▶ DATA FOR THE TASK:
═══

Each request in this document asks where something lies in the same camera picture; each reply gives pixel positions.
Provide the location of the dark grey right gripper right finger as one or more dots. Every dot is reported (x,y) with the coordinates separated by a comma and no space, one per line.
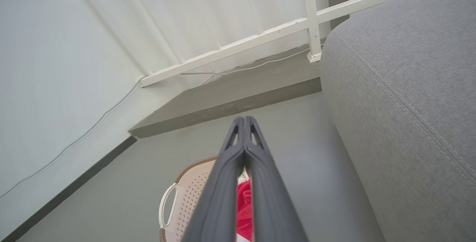
(271,208)

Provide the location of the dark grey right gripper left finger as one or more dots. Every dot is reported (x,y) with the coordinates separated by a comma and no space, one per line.
(219,205)

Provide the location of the cream perforated laundry basket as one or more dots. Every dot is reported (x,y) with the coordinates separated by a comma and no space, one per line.
(189,197)

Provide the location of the red garment with white stripes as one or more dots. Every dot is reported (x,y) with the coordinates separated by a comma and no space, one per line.
(244,212)

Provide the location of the grey raised floor step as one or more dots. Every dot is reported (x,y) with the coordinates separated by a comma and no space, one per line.
(230,97)

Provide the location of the dark grey baseboard strip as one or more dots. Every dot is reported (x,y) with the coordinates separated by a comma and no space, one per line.
(67,192)

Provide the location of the grey fabric sofa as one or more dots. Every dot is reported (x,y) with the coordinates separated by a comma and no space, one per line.
(409,104)

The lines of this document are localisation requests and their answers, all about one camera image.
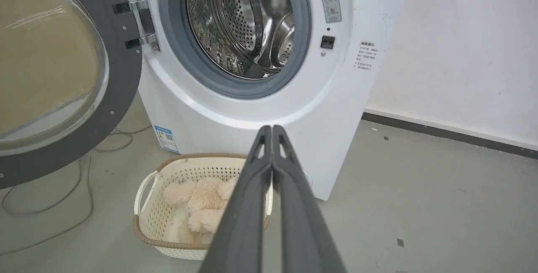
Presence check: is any white front-load washing machine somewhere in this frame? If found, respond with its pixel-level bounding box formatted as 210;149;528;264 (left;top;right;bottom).
110;0;417;201

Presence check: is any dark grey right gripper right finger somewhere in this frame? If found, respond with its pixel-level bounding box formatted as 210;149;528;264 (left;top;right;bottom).
272;125;347;273

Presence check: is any thin grey floor cable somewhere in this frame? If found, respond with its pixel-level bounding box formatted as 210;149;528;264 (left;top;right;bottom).
0;125;153;257

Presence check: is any blue energy label sticker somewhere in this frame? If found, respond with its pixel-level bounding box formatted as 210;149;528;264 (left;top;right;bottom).
154;125;179;154

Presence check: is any grey round washing machine door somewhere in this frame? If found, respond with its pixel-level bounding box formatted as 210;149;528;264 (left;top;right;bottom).
0;0;143;190

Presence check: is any chrome door hinge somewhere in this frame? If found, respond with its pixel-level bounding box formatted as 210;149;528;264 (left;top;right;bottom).
113;0;161;52

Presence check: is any cream plush toy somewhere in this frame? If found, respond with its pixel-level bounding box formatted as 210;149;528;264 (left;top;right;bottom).
163;177;238;244

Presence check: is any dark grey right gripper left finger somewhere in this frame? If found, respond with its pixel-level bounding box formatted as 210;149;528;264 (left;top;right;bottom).
199;125;274;273

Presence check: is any cream perforated laundry basket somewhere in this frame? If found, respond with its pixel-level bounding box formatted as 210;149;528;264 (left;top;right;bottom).
133;153;274;261

═══

▶ WHAT THE TASK REQUIRES: Each line of the data that includes "document" should be copied.

▶ EXPECTED ANSWER:
Each request in this document asks where something lies in the same camera picture; each reply gives pixel positions.
The lines of this document are localisation requests and their answers, all about one camera image.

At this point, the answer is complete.